Claims priority of provisional application 61/917,089, filed on Dec. 17, 2013.
Prior Publication US 2021/0134275 A1, May 6, 2021
This patent is subject to a terminal disclaimer.
Int. Cl. G10L 15/00 (2013.01); G10L 15/16 (2006.01); G10L 15/02 (2006.01); G10L 15/14 (2006.01)
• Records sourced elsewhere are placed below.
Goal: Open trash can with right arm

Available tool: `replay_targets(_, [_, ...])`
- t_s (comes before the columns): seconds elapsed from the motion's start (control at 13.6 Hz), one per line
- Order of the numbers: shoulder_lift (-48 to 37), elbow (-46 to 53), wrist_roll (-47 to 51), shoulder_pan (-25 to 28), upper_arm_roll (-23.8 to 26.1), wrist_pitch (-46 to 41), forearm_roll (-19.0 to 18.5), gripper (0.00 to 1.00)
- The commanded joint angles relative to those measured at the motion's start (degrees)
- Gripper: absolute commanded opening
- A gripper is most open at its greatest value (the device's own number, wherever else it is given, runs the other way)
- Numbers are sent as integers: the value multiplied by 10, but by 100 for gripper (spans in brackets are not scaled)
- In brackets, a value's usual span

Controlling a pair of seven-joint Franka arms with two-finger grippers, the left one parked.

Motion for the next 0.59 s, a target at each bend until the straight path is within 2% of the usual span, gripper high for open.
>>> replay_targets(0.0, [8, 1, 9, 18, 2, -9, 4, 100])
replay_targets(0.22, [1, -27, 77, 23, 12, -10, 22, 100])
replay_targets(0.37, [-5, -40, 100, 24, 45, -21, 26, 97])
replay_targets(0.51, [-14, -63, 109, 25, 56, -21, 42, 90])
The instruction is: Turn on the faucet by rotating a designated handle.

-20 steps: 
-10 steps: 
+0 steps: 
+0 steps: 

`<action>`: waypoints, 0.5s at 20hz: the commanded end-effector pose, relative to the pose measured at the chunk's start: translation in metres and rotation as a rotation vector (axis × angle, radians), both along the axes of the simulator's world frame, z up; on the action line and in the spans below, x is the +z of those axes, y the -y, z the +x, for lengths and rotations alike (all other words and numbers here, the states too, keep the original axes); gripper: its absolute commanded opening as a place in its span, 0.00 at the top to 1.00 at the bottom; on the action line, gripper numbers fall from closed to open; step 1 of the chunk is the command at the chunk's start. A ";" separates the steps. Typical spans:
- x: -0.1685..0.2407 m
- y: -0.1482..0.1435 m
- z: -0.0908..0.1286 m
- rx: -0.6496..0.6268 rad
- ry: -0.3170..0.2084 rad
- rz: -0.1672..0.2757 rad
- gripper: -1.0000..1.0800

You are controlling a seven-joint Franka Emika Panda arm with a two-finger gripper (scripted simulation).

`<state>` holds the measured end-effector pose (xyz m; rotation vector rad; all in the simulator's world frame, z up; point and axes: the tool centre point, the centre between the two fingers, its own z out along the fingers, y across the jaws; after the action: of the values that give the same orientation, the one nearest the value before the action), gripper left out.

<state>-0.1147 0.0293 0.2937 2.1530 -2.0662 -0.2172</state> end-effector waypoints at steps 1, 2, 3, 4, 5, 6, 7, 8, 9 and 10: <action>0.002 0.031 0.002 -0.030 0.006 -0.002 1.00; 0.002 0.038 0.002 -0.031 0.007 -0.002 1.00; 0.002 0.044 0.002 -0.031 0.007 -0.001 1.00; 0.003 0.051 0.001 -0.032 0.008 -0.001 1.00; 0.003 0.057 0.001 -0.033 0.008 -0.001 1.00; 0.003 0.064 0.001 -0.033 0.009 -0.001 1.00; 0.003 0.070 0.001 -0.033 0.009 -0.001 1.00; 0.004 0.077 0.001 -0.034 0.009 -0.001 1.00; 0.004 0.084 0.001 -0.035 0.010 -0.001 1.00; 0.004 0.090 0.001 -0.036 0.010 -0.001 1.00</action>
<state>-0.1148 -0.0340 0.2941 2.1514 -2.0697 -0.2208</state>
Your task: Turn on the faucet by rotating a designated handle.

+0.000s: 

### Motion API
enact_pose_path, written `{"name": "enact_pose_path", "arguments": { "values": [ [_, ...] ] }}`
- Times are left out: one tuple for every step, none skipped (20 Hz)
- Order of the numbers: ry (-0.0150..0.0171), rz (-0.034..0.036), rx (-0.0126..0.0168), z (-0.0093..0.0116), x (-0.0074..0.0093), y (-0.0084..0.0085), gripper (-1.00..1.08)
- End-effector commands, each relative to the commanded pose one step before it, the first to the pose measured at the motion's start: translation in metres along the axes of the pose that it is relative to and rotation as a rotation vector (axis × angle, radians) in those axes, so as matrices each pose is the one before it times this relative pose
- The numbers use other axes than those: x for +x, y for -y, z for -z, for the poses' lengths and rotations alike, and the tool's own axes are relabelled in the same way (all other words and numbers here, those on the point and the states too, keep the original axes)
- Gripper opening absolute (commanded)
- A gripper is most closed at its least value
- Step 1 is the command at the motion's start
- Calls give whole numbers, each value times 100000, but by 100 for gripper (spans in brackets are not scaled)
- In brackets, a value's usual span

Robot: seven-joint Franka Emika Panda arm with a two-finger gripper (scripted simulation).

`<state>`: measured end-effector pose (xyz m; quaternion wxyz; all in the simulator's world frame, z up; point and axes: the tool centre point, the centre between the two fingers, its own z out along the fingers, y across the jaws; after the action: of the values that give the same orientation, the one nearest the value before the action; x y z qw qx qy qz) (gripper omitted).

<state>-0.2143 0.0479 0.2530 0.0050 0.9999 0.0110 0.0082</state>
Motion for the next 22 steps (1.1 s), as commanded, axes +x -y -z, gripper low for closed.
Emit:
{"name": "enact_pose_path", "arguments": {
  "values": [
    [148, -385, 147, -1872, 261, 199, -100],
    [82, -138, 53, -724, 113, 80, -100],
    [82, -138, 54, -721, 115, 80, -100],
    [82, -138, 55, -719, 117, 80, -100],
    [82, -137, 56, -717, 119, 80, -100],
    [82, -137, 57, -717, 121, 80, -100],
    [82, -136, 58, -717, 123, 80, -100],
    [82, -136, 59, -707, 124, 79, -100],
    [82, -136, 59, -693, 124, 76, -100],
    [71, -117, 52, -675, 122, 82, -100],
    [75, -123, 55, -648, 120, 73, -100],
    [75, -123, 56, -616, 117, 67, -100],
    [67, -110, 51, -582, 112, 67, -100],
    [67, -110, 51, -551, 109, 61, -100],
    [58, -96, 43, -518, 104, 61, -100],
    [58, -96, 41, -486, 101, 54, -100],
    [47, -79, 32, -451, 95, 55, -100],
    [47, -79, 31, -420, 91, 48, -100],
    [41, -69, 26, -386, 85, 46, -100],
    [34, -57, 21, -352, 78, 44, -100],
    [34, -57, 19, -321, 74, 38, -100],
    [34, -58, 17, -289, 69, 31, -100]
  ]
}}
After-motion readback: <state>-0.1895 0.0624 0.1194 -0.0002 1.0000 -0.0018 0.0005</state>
CPC G10L 15/16 (2013.01) [G10L 15/02 (2013.01); G10L 15/142 (2013.01); G10L 2015/025 (2013.01)] 20 Claims
OG exemplary drawing
 
1. A computer-implemented method when executed on data processing hardware causes the data processing hardware to perform operations comprising:
receiving, as input to a long short-term memory (LSTM) neural network, a training acoustic feature representation;
generating, as an output from the LSTM neural network, a probability distribution over possible phoneme subdivisions by processing the training acoustic feature representation;
identifying, from the probability distribution over possible phoneme subdivisions, a threshold number of highest-scoring phoneme subdivisions; and
executing a backpropagation through time training process to determine trained values of parameters of the LSTM neural network using the threshold number of highest-scoring phoneme subdivisions identified from the probability distribution over possible phoneme subdivisions.